Mais le CIUSS de Laval, depuis 2013, a un nouveau centre oncologique, et le personnel travaille sans papier depuis qu’il a ouvert. C’est un exemple frappant. Vous allez là-bas, il n’y a personne. Ça donne l’impression que personne ne travaille. Mais en fait, tout est calculé. Les rendez-vous sont répartis en fonction de l’historique, parce qu’on a les données pour faire l’analyse détaillée. Les patients arrivent, ils scannent leur carte, ils n’attendent jamais. Ça redéfinit complètement le fonctionnement au niveau de la gestion, de l’expérience du patient, puis au niveau de l’expérience clinique. Et ça fait un réel contraste quand on va à l’hôpital.

Q. L. : Deux programmes en santé numérique, un DESS et un microprogramme, vont être proposés dès l’automne 2021 à l’UdeM. À qui s’adresse ce genre de programme ?

A. M. : Le champ est très vaste, mais notre programme ne couvre pas tout. Il s’adresse aux gestionnaires et aux professionnels de la santé, principalement à ceux qui vont développer et implanter des technologies dans le système de santé. Des chercheurs peuvent aussi être intéressés par le côté analytique des sciences de données.

Q. L. : Comment se positionnent le Québec et le Canada au niveau des programmes d’études en santé numérique ?

A. M. : On est une des rares provinces du Canada à ne pas avoir de maîtrise dans le domaine de la santé numérique. C’est un programme certifié aux États-Unis, où l’informatique est une spécialité médicale de la santé. En Europe, c’est très structuré, très organisé, il y a beaucoup de programmes de formation, mais c’est très hétérogène selon les pays. L’Ontario et la Colombie-Britannique sont très avancés dans le domaine.

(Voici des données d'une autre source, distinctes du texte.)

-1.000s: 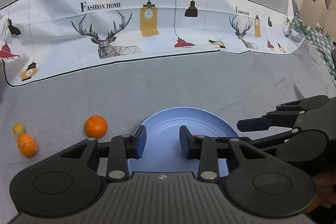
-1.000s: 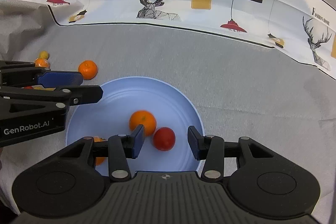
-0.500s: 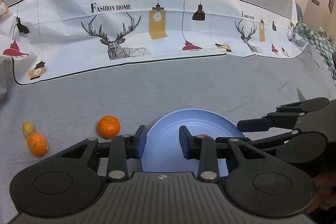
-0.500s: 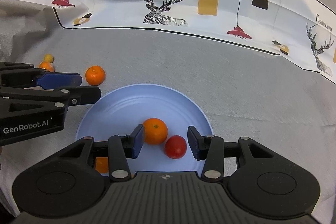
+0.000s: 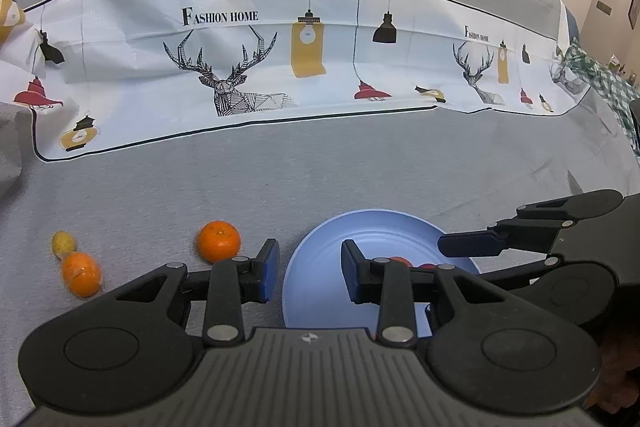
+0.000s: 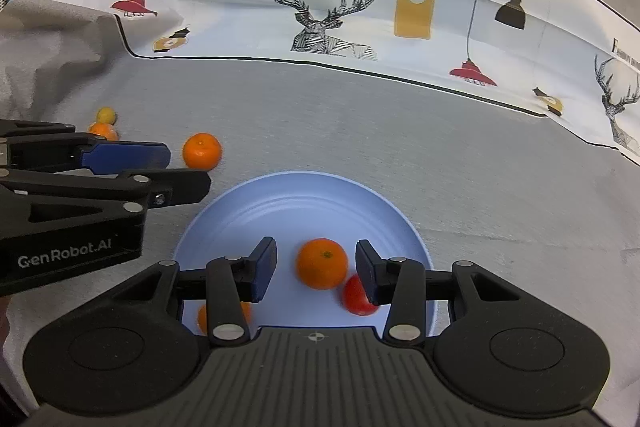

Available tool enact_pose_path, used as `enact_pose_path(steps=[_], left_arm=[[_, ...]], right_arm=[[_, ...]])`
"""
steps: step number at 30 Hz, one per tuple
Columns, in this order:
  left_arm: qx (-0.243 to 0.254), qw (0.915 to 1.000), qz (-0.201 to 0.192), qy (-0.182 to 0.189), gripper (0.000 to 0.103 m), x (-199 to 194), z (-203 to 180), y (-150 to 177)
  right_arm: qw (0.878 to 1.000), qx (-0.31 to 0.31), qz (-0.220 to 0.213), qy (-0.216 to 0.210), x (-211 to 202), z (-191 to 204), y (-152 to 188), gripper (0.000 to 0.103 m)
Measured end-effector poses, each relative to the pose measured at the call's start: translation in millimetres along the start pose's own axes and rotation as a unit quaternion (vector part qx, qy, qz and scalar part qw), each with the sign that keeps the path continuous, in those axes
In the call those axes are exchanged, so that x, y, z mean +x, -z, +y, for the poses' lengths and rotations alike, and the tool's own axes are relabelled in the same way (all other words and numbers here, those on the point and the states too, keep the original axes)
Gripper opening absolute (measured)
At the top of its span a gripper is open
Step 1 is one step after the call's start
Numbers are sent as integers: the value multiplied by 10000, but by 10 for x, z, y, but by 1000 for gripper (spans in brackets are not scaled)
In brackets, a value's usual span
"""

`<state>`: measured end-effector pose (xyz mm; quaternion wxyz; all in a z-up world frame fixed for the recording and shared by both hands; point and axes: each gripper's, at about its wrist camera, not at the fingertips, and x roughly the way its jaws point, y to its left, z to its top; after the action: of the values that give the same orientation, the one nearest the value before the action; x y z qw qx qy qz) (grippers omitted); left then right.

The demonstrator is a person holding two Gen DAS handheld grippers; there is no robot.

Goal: Organize fruits
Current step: 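Withdraw both open tools from the plate toward the fruit pile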

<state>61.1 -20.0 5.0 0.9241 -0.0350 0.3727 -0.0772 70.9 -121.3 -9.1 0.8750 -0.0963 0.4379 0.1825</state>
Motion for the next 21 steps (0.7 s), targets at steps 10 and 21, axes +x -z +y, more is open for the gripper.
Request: enact_pose_path(steps=[10, 21], left_arm=[[-27, 10000, -15, -12, 37, -26, 49, -9], [-136, 9998, -55, -104, 37, -97, 196, -8]], right_arm=[[10000, -36, -41, -25, 8, 146, -49, 45], [9999, -71, -122, -35, 20, 294, -91, 41]])
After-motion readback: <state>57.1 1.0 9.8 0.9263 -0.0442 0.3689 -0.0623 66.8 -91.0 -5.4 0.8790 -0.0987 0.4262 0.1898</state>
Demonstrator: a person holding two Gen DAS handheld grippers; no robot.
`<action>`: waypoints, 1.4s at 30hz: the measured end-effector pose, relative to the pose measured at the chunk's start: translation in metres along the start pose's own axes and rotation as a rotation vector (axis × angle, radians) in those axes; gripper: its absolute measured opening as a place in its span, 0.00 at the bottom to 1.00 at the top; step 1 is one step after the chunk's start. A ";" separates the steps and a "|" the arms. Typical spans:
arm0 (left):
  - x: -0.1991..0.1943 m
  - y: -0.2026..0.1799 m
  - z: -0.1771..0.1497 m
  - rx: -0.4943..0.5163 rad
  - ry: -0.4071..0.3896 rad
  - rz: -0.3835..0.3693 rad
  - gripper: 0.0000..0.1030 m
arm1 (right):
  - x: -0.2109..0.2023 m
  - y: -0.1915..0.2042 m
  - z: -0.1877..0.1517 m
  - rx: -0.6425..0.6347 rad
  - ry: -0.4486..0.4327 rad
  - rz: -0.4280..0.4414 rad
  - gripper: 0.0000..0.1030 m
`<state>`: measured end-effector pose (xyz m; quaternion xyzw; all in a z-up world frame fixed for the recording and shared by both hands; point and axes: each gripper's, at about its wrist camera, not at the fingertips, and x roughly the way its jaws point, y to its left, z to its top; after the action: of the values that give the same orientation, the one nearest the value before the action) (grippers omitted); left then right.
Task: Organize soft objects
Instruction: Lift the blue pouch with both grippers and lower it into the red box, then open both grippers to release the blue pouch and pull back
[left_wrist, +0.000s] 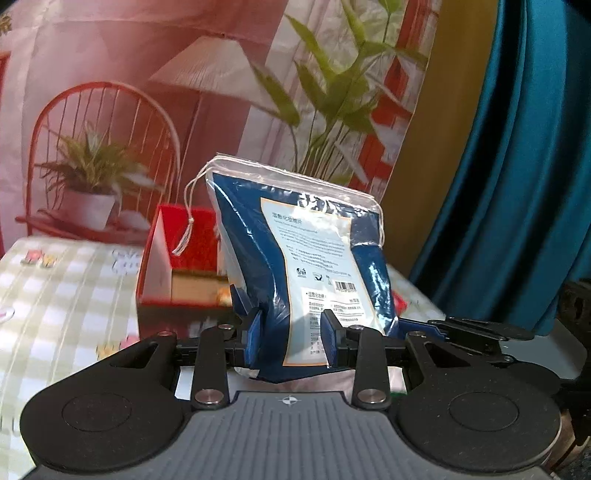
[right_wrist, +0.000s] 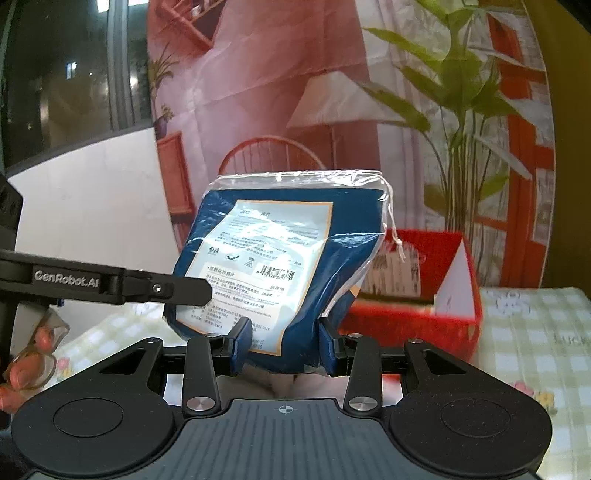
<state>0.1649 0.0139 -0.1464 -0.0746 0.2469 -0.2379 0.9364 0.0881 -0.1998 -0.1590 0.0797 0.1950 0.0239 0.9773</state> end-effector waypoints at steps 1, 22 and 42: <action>0.004 0.001 0.005 -0.002 0.009 -0.013 0.36 | 0.004 -0.002 0.007 0.006 -0.001 -0.004 0.36; 0.124 0.063 0.050 -0.089 0.251 0.087 0.36 | 0.135 -0.042 0.058 0.115 0.248 -0.047 0.36; 0.105 0.054 0.047 -0.009 0.224 0.189 0.52 | 0.138 -0.032 0.054 0.081 0.296 -0.151 0.38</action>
<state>0.2912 0.0117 -0.1645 -0.0282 0.3569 -0.1544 0.9209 0.2364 -0.2284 -0.1674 0.0996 0.3432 -0.0457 0.9328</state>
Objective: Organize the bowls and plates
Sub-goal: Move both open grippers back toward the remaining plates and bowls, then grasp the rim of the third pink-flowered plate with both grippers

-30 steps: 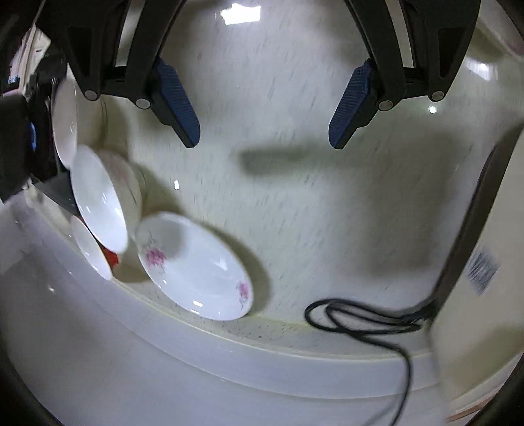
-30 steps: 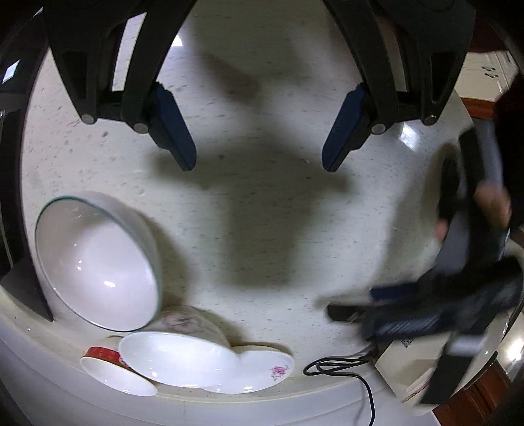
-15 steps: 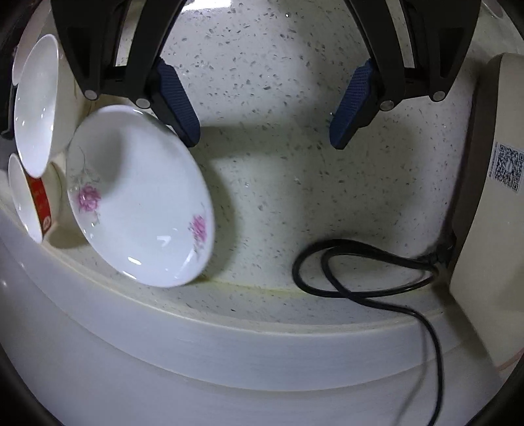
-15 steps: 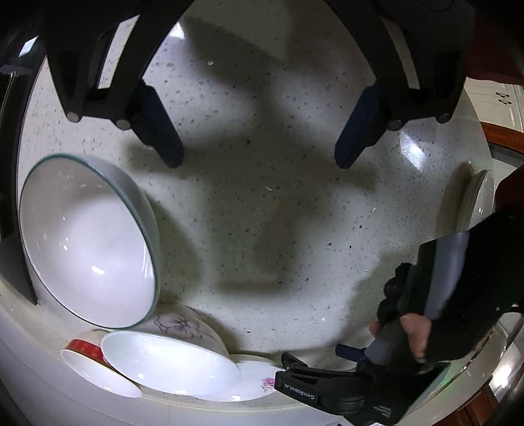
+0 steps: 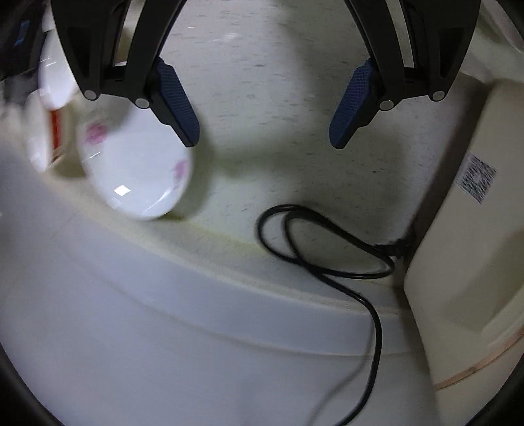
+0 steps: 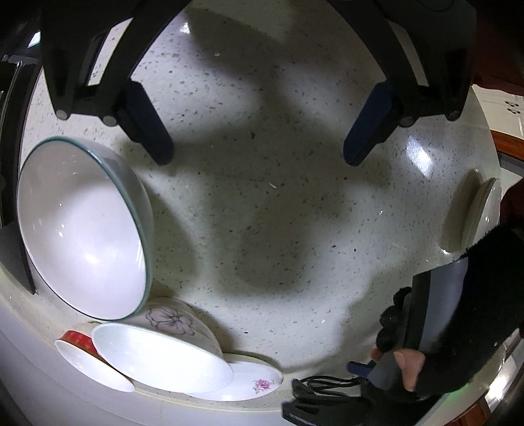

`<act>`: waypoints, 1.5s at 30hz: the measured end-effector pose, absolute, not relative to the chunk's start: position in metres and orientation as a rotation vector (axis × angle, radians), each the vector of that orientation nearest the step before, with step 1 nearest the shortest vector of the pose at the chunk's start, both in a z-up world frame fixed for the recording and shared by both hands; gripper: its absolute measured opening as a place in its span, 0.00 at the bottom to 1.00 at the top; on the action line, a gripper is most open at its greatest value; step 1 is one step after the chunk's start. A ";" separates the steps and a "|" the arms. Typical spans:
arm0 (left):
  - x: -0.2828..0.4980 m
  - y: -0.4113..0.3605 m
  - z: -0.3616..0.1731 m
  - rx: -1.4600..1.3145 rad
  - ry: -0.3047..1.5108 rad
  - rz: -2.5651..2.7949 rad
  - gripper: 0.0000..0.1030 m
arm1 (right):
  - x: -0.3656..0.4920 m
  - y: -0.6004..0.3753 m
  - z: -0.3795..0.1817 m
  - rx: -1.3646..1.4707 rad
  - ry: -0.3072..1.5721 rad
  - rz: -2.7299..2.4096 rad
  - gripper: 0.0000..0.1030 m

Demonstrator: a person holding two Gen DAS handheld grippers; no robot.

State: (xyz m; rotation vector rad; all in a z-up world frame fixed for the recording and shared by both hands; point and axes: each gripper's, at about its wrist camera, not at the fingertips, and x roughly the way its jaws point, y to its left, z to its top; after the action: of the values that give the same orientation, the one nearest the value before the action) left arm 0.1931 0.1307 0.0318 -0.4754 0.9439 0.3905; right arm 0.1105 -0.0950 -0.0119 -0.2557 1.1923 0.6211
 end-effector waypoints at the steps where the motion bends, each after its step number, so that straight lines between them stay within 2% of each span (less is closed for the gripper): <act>1: 0.196 0.128 0.031 -0.496 0.948 0.350 0.80 | 0.111 -0.096 -0.012 -0.257 1.191 0.615 1.00; 7: 0.226 0.090 0.008 -0.275 1.073 0.304 0.80 | 0.107 -0.086 -0.012 -0.293 1.195 0.609 1.00; 11: 0.226 0.094 -0.001 -0.261 1.050 0.320 0.93 | 0.105 -0.089 -0.013 -0.290 1.203 0.595 1.00; 14: 0.196 0.104 -0.001 -0.272 1.057 0.312 0.94 | 0.105 -0.089 -0.013 -0.287 1.211 0.585 1.00; 17: 0.173 0.111 -0.004 -0.282 1.052 0.301 1.00 | 0.103 -0.091 -0.013 -0.285 1.219 0.578 1.00; 32: 0.040 0.098 -0.014 -0.196 1.066 0.166 1.00 | 0.074 -0.127 -0.007 -0.162 1.268 0.511 1.00; 45: 0.023 0.045 -0.011 -0.061 1.081 -0.054 1.00 | 0.060 -0.157 0.010 0.014 1.195 0.448 1.00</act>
State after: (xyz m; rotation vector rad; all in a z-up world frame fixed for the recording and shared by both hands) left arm 0.0226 0.0447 -0.0114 -0.0613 1.0808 -0.0541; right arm 0.0604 -0.1575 0.0096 0.0144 1.1950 0.4480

On a répertorié presque 200 outils au Canada pour aider les médecins à intégrer la téléconsultation dans leur pratique, et au Québec, il n’y a presque rien. Le collège des médecins y est déontologique. On a peur de faire des erreurs. On est moins enclin à se demander comment faire pour mettre en œuvre les outils dans les cliniques, pour avoir un meilleur service pour la population, pour que ce soit plus agréable pour tout le monde, etc. On n’a pas une très grande maturité numérique dans le domaine de la santé, peu d’acteurs occupent le champ et aident à outiller. C’est plus long et difficile.

*Le syndrome respiratoire aigu sévère (SRAS) est un virus épidémique de la famille des coronavirus, apparu en 2002 en Chine.